The sperm swimming in the tiny droplet gradually died as the stainless steel stole heat from them. They were, of course, invisible to the naked eye, but Kaoru found himself quite aware of the actions of the herd—he could quite easily imagine the faces of each one of them as it died and contributed its corpse to the growing layer of dead.
These sperm, born of meiosis inside his father, held, as did his mother’s eggs, half the number of chromosomes contained within the cells of his body. Together they made a fertilized egg, only then supplying the total number of chromosomes necessary for a cell. But it didn’t follow that a sperm was merely half a person. Depending on how you looked at it, the sperm and the egg were the body’s basic structural units. Only reproductive cells could be said to have continued uninterrupted since the inception of life—it wasn’t too much of a stretch to say they possessed a kind of immortality.
All that aside, to have a chance to leisurely observe his father’s sperm was something he’d never dreamed of. Right here in front of him was the source of the life form that he knew as himself.
Was I really born from something this tiny?
He stood there mystified and mute. These sperm hadn’t existed anywhere until they’d been made within his father’s body. Created from nothingness by means of that mysterious power only life possessed.
So caught up was he in his examination that Kaoru didn’t notice when his father finished urinating and rejoined him.
“What are you doing, kiddo?” He seemed to have already forgotten his own prank.
“Observing your … things,” said Kaoru, not looking up.
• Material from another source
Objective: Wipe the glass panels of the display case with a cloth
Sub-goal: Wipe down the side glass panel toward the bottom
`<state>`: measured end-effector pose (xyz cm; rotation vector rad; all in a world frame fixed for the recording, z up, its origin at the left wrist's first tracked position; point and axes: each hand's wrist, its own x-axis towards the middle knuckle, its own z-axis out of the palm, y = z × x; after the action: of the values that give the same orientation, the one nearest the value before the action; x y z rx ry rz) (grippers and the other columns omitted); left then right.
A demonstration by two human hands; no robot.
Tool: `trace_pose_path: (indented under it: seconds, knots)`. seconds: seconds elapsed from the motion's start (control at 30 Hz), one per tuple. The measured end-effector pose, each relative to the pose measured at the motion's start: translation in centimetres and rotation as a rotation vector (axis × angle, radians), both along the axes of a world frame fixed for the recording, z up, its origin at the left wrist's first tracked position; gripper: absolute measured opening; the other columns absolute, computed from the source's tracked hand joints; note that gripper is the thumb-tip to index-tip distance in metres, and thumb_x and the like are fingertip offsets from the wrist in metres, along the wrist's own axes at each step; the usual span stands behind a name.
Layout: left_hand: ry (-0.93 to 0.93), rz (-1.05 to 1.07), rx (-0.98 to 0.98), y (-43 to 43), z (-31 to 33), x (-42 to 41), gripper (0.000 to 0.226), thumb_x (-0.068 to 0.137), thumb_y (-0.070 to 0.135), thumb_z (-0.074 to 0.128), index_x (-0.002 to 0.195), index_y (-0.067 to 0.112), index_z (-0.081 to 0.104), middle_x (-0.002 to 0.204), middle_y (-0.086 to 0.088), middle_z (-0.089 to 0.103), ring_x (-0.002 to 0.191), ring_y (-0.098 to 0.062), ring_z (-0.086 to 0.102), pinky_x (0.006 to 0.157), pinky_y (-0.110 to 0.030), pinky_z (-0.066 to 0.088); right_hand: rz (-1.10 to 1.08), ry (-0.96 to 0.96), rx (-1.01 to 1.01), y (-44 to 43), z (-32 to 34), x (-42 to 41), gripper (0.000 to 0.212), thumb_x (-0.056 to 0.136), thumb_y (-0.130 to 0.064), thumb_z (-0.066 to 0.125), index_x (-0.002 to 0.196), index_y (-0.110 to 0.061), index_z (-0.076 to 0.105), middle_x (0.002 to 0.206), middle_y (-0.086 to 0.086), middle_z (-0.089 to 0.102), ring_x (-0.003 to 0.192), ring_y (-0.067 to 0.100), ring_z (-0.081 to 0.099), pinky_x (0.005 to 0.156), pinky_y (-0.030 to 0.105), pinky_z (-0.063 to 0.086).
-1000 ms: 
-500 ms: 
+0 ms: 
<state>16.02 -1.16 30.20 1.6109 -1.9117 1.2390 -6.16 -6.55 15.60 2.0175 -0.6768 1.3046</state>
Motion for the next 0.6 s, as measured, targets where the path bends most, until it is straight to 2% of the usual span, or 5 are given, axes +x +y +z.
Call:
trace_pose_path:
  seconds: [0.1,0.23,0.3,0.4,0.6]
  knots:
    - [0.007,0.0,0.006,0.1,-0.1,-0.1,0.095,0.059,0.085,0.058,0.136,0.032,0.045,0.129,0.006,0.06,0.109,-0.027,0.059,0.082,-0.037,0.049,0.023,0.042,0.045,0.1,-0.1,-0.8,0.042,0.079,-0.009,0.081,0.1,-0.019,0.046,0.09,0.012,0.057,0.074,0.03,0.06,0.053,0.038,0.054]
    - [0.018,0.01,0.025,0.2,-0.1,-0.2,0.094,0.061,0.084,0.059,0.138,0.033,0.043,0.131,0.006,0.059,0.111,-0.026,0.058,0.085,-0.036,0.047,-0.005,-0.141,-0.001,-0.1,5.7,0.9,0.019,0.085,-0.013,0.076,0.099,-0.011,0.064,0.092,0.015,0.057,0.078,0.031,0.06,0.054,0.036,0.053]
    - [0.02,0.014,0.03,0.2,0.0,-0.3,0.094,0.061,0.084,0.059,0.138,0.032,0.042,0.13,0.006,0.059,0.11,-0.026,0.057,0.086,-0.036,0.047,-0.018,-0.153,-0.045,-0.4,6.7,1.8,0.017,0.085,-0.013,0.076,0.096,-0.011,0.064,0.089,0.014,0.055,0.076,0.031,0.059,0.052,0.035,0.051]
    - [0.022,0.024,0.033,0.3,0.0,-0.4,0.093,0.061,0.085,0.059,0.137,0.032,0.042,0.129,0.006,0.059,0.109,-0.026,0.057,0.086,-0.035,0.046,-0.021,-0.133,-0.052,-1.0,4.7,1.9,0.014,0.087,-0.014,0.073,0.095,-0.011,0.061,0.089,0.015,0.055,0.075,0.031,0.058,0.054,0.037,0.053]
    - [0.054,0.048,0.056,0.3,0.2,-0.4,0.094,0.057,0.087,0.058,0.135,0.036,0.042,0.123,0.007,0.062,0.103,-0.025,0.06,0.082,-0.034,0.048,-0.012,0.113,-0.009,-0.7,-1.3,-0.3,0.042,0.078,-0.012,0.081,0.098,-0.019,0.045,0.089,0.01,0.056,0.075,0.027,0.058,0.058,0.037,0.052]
Hideyuki finally realized what his son was looking at and gave a curt laugh.
“What kind of idiot would stare at a thing like that? Shame on you.”
Hideyuki grabbed a dishtowel, wiped up the semen, and then dropped the dishtowel in the sink. As he did so, the image of life that Kaoru had been constructing fled with its tail between its legs.
He suddenly had an awful premonition, as he imagined his own body being wiped up with a rag and tossed away.
So his parents’ secret life, something not for him to come in contact with, became, under the influence of his father’s attitude, something subject to no taboo whatsoever. Kaoru remembered that incident three months ago as if it were last night.
Of course, Machiko had no way of knowing what mischief her husband had worked on her son as he went about opening the refrigerator and using the bathroom. Had she known, her embarrassment would no doubt have lit a bonfire of anger within her; no doubt she would have refused to speak to her husband for some time. Probably tonight she would have been in no mood to get up and fix him a snack.
“What am I going to do with him?” she muttered again and again; still, she fixed her hair with a will, and refastened her misaligned pajama buttons. Kaoru found it a pleasant, warm sight.